◆ **Information supplied**:
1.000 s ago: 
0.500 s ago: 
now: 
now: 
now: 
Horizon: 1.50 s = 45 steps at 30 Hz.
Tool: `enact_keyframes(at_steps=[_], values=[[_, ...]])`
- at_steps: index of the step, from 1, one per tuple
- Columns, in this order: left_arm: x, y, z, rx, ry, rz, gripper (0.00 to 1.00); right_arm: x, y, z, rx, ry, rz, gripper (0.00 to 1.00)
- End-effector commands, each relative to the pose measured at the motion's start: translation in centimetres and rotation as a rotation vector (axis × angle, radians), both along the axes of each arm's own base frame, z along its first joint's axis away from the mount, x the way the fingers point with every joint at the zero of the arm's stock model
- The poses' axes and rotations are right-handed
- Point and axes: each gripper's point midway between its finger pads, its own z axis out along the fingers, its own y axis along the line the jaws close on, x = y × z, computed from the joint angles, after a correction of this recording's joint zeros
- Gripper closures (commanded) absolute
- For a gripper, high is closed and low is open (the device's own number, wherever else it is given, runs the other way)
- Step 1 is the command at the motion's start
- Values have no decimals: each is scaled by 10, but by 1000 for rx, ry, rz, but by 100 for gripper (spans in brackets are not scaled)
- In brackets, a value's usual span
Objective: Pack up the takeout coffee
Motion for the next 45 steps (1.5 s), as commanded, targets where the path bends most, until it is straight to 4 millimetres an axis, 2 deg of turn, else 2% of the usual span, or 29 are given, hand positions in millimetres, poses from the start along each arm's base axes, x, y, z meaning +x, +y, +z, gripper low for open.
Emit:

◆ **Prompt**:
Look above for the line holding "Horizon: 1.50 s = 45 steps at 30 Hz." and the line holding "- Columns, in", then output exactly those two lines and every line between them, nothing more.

◆ **Your solution**:
Horizon: 1.50 s = 45 steps at 30 Hz.
Tool: `enact_keyframes(at_steps=[_], values=[[_, ...]])`
- at_steps: index of the step, from 1, one per tuple
- Columns, in this order: left_arm: x, y, z, rx, ry, rz, gripper (0.00 to 1.00); right_arm: x, y, z, rx, ry, rz, gripper (0.00 to 1.00)

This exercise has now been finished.